Description
There is some sort of deadlock that we are intermittently hitting within kafka-python
when our applications are calling commit()
. The consumer will drop out of the group w/o the process actually dying and the only fix is to restart the process.
This is hurting us badly, we are having to restart multiple applications every six hours. However, I have not yet been able to reliably reproduce what's happening.
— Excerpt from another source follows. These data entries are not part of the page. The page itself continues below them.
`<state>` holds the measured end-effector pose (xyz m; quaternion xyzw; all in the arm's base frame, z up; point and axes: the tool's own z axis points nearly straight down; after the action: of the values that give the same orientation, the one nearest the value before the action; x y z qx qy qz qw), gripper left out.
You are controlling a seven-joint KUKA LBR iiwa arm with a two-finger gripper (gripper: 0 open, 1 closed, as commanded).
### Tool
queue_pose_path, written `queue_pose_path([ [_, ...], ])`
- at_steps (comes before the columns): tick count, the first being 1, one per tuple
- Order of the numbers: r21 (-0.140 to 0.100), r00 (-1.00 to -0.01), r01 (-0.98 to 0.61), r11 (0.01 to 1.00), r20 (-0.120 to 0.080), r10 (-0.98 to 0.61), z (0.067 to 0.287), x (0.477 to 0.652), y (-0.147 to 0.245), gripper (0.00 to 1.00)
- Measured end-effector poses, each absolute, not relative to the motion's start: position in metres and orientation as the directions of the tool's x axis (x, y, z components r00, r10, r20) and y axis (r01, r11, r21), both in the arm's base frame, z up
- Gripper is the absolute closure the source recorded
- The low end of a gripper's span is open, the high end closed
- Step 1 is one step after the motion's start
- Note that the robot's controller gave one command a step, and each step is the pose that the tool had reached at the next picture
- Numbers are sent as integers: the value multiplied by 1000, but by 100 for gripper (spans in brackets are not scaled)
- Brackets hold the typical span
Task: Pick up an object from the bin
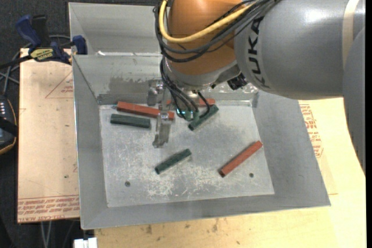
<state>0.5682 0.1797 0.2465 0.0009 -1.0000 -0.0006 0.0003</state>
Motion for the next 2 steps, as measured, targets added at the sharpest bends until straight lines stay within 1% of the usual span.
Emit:
queue_pose_path([
  [1,1,-1000,0,1000,-1,0,247,569,179,0],
  [2,3,-1000,9,1000,-7,9,179,600,173,0],
])
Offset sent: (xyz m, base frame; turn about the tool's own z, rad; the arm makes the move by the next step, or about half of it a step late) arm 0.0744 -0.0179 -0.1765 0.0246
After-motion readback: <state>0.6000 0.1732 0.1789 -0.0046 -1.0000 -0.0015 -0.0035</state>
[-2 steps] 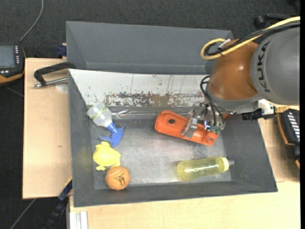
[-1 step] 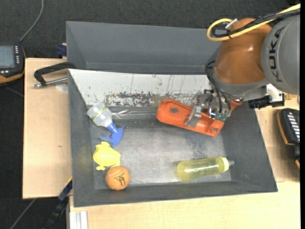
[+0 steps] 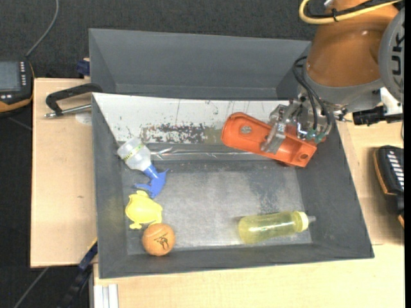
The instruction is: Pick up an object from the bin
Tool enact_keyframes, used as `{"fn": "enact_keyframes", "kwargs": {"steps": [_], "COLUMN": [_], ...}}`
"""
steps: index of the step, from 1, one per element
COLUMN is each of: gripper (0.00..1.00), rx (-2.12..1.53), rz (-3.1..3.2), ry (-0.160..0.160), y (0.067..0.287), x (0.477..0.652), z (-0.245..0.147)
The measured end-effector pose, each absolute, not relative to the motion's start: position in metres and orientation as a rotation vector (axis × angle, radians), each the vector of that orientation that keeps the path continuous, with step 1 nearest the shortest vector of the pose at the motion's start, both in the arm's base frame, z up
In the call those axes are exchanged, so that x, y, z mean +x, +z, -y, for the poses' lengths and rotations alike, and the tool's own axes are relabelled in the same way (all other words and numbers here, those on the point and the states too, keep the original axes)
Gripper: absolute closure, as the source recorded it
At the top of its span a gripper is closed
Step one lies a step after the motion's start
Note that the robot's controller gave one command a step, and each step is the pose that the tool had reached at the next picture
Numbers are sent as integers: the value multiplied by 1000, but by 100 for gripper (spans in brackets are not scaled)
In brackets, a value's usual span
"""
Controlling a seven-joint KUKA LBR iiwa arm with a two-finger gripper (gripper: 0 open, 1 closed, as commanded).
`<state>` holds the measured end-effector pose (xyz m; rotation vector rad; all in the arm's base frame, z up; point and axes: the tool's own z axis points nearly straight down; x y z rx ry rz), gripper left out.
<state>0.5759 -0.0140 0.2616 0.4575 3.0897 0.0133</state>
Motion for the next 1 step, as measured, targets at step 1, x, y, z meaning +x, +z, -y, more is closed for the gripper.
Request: {"fn": "enact_keyframes", "kwargs": {"steps": [1], "gripper": [100], "rx": [758], "rz": [-3030], "ry": [20], "y": [78], "x": [594], "z": [-14]}}
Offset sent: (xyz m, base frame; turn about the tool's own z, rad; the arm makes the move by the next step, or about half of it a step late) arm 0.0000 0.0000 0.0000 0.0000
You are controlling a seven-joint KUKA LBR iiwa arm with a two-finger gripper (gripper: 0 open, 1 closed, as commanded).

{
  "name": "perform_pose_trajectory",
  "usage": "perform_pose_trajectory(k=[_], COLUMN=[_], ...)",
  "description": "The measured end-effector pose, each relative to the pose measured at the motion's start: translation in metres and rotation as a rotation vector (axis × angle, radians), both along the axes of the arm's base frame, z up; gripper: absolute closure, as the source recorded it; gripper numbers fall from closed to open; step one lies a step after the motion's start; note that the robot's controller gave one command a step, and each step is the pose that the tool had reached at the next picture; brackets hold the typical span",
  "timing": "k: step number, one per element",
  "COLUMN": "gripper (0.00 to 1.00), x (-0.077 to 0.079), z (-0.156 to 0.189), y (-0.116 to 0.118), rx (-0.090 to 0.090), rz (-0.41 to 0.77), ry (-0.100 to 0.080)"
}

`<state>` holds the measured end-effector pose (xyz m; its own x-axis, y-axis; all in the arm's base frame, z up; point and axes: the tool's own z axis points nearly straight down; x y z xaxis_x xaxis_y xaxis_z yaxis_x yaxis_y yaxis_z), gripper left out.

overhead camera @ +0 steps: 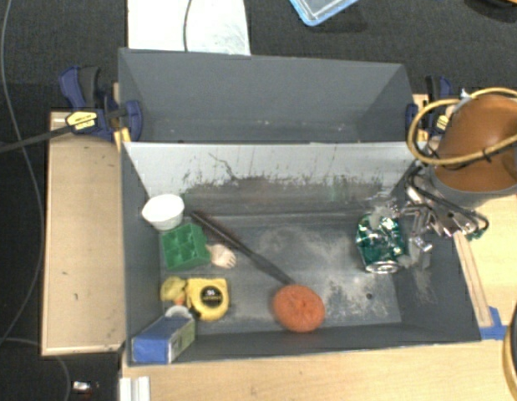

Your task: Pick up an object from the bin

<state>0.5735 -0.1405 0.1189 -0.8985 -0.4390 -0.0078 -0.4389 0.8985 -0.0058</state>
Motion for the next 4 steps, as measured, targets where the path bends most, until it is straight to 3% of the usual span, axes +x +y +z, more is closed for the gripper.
perform_pose_trajectory(k=[1, 2, 3, 4], gripper=[1.0, 1.0, 1.0, 1.0], x=[0.022, 0.022, 0.026, 0.025], z=[-0.043, -0.043, -0.031, 0.033], y=[-0.002, -0.002, 0.0, -0.001], rx=[0.002, 0.001, 0.003, 0.001], rz=[0.315, 0.315, 0.315, 0.309], ry=[-0.015, -0.016, -0.03, -0.026])
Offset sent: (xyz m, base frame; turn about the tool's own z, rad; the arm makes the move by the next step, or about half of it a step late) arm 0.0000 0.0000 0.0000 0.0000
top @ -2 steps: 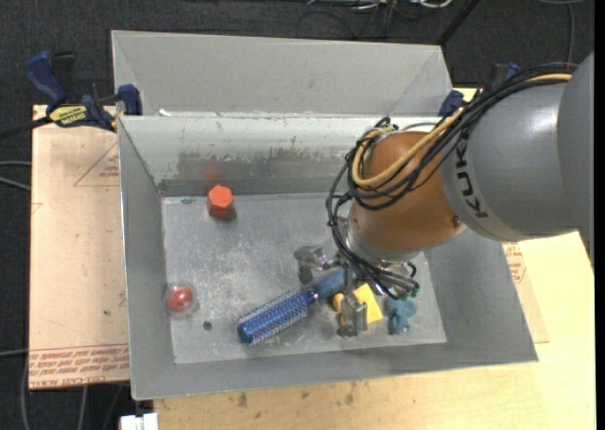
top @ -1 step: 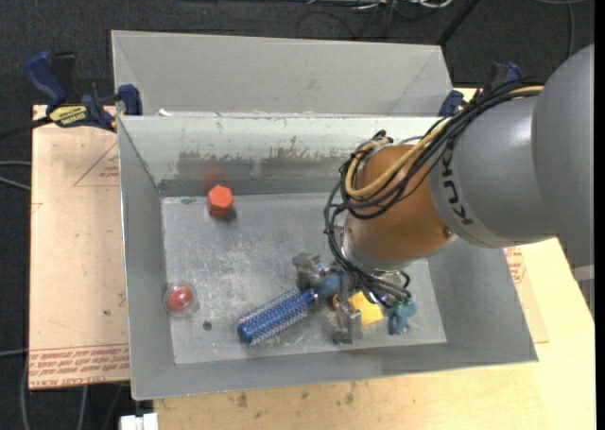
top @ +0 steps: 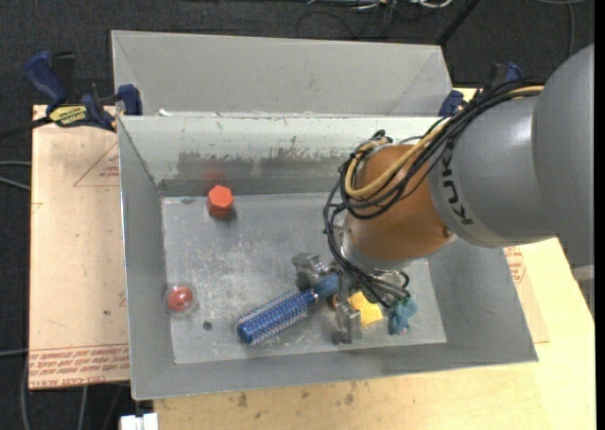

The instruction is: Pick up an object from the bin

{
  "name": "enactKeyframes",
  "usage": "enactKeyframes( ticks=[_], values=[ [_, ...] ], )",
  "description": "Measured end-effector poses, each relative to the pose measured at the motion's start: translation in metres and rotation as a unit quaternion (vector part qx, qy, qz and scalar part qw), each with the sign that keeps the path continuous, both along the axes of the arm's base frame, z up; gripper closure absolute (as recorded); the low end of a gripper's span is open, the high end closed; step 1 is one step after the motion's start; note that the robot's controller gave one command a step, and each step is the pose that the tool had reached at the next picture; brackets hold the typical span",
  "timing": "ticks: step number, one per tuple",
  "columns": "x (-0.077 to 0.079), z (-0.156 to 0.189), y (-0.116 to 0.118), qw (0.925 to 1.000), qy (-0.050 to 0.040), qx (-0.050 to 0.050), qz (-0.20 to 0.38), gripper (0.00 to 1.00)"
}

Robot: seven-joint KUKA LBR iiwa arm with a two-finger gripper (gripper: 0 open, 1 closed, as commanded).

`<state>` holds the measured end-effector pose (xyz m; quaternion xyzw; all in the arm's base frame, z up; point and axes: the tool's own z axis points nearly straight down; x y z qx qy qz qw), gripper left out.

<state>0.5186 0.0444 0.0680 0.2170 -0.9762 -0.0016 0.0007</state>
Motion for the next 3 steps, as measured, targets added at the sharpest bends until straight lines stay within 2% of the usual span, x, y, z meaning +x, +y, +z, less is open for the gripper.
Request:
enactKeyframes(
  ticks=[1, 2, 3],
  values=[
    [0.001, 0.001, 0.000, 1.0000, -0.0008, 0.000, 0.000, 1.00],
    [0.003, 0.106, 0.001, 1.0000, -0.0055, -0.001, -0.001, 1.00],
    [0.003, 0.119, 0.001, 1.0000, -0.0024, -0.001, -0.001, 1.00]
  ],
)
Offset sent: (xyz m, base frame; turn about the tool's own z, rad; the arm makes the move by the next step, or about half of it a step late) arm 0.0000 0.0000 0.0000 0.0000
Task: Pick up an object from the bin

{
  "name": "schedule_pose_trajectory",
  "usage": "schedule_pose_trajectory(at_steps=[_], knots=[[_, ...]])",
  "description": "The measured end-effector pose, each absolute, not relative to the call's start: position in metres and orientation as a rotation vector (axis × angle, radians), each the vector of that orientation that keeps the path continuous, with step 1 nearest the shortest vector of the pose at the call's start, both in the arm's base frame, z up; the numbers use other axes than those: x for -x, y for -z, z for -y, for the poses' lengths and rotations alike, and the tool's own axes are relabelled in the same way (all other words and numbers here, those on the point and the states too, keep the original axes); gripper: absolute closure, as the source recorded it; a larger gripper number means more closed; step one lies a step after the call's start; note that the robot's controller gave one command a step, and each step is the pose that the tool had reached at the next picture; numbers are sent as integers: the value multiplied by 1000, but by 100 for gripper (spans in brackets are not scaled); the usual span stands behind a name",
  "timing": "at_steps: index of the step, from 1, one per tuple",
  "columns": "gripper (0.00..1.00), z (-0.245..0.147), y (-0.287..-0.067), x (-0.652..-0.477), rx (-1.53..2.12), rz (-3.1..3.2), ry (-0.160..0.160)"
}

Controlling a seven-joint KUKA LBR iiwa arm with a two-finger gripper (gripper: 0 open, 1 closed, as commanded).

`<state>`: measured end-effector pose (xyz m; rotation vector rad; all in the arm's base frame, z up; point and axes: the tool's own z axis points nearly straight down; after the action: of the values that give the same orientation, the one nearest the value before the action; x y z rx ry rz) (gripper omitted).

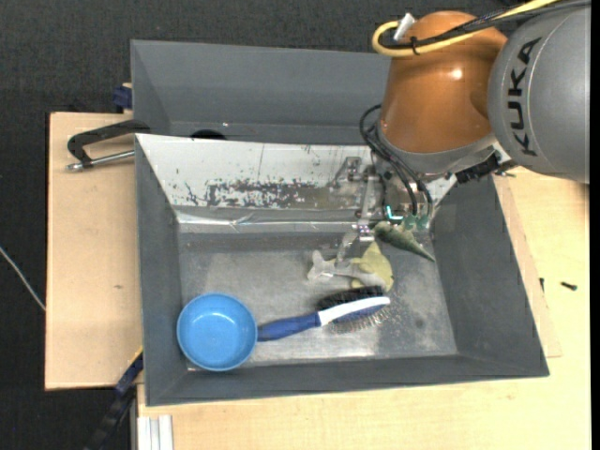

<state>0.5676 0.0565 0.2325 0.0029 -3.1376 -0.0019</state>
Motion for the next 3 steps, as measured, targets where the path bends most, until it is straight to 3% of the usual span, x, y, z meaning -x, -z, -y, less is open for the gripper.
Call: schedule_pose_trajectory(at_steps=[1, 2, 3], knots=[[0, 2, -83, -562, -348, 3131, 1], [0, 20, -102, -585, -3, 3150, 1], [0, -2, -101, -592, 4, 3148, 4]])
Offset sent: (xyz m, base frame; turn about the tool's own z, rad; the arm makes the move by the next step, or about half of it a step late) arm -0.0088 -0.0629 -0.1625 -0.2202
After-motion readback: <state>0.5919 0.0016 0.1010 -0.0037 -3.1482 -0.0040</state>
Here is what I have so far.
The code is wrapped in a thin-layer, so the pseudo code/configs may be slightly named differently, but it should be relatively clear what's happening.
Kafka Broker Version: 1.0.1
kafka-python
Version: commit eed59ba (this is newer than 1.4.4, as I wanted to be sure we picked up the latest deadlock fix from a4f0cb8)
KafkaConsumer
config:
{
"max_poll_records": 5,
"connections_max_idle_ms":540000,
"request_timeout_ms":305000,
"session_timeout_ms":10000,
"heartbeat_interval_ms":3000,
"auto_offset_reset": "earliest"
}
Application pseudo-code:
while True:
logging.info("About to call consumer.poll for new messages")
messages = consumer.poll()
logging.info("Finished consumer.poll, now process_messages")
process_messages(messages)
logging.info("Finished process_messages, now committing new offsets")
consumer.commit()
I enabled debug logging for kafka-python
, and noticed a difference between healthy and unhealthy logs.
Here are healthy logs:
2019-03-05 00:55:35,422 INFO __main__ ns_consumer.py:0213 NSLog: Finished process_messages, now committing new offsets
# here the application calls consumer.commit()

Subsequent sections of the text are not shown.